Re: three send back changes clauses
On Mon, 28 May 2001, Walter Landry wrote:
>>>Also, the court specifically said that "best effort"=="act in good
>>>faith". I don't see how you say that someone who uses the software
>>>but has no intention of ever contributing back changes (because their
>>>boss told them not to) is acting in good faith. The software should
>>>still not go in main.
>>Fine, whatever, file the damn bugs against scheme <=7.4 then. Option C
>>was clause 2 of the scheme license.
>On debian, I could only find mit-scheme version 7.5. That release is
>under the GPL, so there is no need for a bug report.

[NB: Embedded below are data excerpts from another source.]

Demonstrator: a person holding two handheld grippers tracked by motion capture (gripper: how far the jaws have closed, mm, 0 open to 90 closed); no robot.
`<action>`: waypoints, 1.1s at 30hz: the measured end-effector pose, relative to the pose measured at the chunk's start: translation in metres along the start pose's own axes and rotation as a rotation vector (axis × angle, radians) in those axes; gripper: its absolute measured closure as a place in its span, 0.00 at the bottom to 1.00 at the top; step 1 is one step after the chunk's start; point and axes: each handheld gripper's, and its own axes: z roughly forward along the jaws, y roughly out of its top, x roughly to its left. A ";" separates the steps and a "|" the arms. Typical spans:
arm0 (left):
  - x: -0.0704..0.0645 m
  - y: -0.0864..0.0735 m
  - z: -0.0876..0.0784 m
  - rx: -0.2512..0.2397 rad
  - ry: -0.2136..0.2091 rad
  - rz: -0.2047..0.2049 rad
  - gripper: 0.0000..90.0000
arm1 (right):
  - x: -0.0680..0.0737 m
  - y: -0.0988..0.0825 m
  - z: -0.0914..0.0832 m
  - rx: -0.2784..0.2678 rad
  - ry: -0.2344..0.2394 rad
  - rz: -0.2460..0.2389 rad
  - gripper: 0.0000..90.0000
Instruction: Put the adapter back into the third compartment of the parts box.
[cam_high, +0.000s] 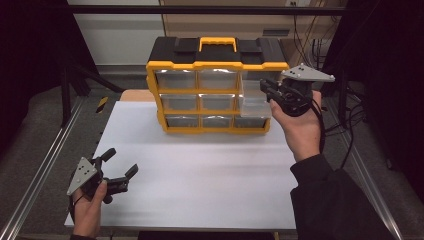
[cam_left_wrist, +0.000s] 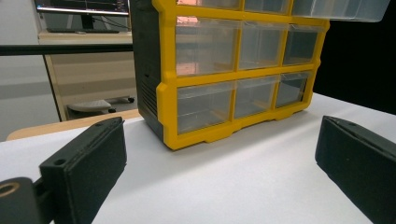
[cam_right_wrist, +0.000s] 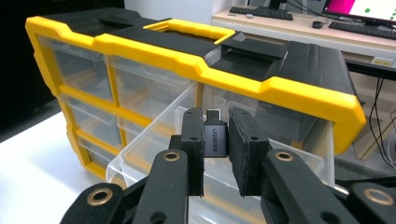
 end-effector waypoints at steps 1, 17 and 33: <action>0.000 0.000 0.000 0.001 0.000 0.000 0.02 | 0.000 0.000 0.000 0.001 0.001 -0.002 0.85; 0.000 0.000 0.000 0.003 -0.001 0.000 0.02 | 0.001 0.003 0.004 0.011 -0.001 -0.010 0.85; 0.000 0.000 0.001 0.003 -0.008 0.000 0.02 | 0.002 0.005 0.000 -0.013 0.000 -0.008 0.73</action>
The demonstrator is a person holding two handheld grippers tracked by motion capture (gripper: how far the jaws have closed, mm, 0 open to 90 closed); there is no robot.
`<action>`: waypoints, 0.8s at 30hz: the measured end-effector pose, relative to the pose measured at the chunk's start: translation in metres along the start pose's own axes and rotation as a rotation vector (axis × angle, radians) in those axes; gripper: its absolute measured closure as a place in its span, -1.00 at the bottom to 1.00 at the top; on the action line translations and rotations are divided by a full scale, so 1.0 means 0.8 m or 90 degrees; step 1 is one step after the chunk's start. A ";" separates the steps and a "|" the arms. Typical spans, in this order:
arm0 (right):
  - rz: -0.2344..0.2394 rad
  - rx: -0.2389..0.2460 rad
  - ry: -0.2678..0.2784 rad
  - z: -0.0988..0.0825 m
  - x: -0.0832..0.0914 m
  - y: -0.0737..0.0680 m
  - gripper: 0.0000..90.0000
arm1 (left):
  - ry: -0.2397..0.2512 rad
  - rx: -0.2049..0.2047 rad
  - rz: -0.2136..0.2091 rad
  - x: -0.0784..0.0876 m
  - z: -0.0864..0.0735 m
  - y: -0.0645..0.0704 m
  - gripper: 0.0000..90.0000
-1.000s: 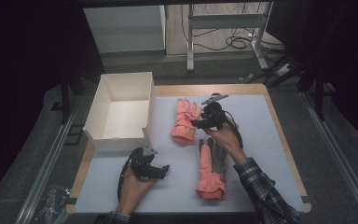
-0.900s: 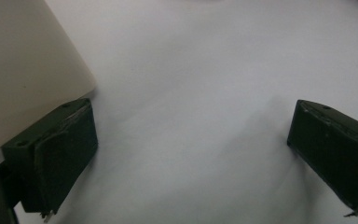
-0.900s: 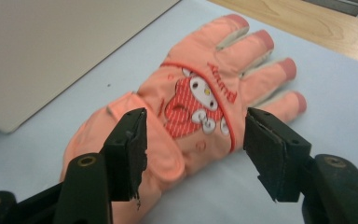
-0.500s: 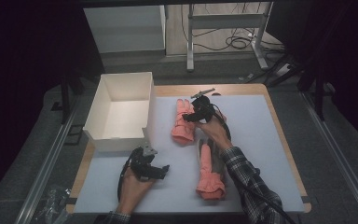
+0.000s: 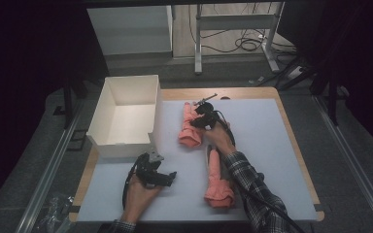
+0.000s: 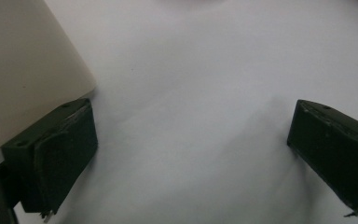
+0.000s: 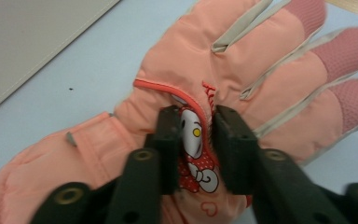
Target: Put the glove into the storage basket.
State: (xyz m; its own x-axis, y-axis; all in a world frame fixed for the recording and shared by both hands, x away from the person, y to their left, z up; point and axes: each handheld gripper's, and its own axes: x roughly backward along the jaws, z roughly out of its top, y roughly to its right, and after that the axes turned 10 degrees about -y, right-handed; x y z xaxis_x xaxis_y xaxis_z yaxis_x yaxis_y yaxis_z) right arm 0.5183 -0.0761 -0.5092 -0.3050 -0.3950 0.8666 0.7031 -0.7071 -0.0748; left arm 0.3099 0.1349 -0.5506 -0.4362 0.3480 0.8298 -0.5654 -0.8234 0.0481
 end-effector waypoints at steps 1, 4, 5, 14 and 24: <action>-0.004 0.000 -0.003 0.001 0.000 -0.001 0.69 | 0.000 0.000 0.000 0.000 0.000 0.000 -0.97; -0.017 0.010 -0.006 0.001 0.004 -0.005 0.84 | 0.000 0.000 0.000 0.000 0.000 0.000 -0.97; -0.023 0.014 -0.005 0.001 0.005 -0.007 0.86 | 0.000 0.000 0.000 0.000 0.000 0.000 -0.97; 0.006 -0.011 0.014 -0.001 0.024 -0.001 0.90 | -0.001 0.000 0.001 0.000 0.000 0.000 -0.97; 0.028 -0.001 0.032 -0.003 0.049 -0.002 0.90 | -0.001 0.000 0.000 0.000 0.000 0.000 -0.97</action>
State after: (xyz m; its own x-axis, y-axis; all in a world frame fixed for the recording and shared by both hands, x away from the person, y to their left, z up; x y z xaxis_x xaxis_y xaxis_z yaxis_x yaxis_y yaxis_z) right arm 0.5032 -0.0918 -0.4764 -0.3052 -0.4543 0.8370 0.7151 -0.6897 -0.1136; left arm 0.3099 0.1347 -0.5506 -0.4360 0.3471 0.8304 -0.5647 -0.8239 0.0479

Well, now! Now we get into interesting things... Okay, so there's no
mit-scheme licensed software in Debian (I just spent too much time
looking: &*%^ whoever made the change to the package webpages that
they don't link to copyright...). I figured that mit-scheme dated back a
little longer than it did...
>In any case, it would be useful to have a consensus on debian-legal
>about this issue. Do you agree that the license makes it non-free, or
>are you just tired of arguing?
Mostly I was under the impression that mit-scheme was a LOT older in
Debian than it actually was. Basically, I believe that Debian-Legal
really needs a good dose of _Stare Decisis_ (sp?), and if a decision on a
particular license is reversed, the "winning side" should be prepared to
send out bug reports or RFPs.
All this is academic, and I have no recollection of the MIT scheme license
ever becoming an issue, and there's no packages with the license in Debian
or non-free, so we're on virgin ground here. In which case, I still
maintain that the "best effort" is barely good enough to make it within
main, but not so convinced that I'm willing to take on the universe single
handedly about it. I'm thinking that the request with no requirement
(option b) is good enough for both of us, and given the three
alternatives, it's the one that >I< would prefer to be bound by.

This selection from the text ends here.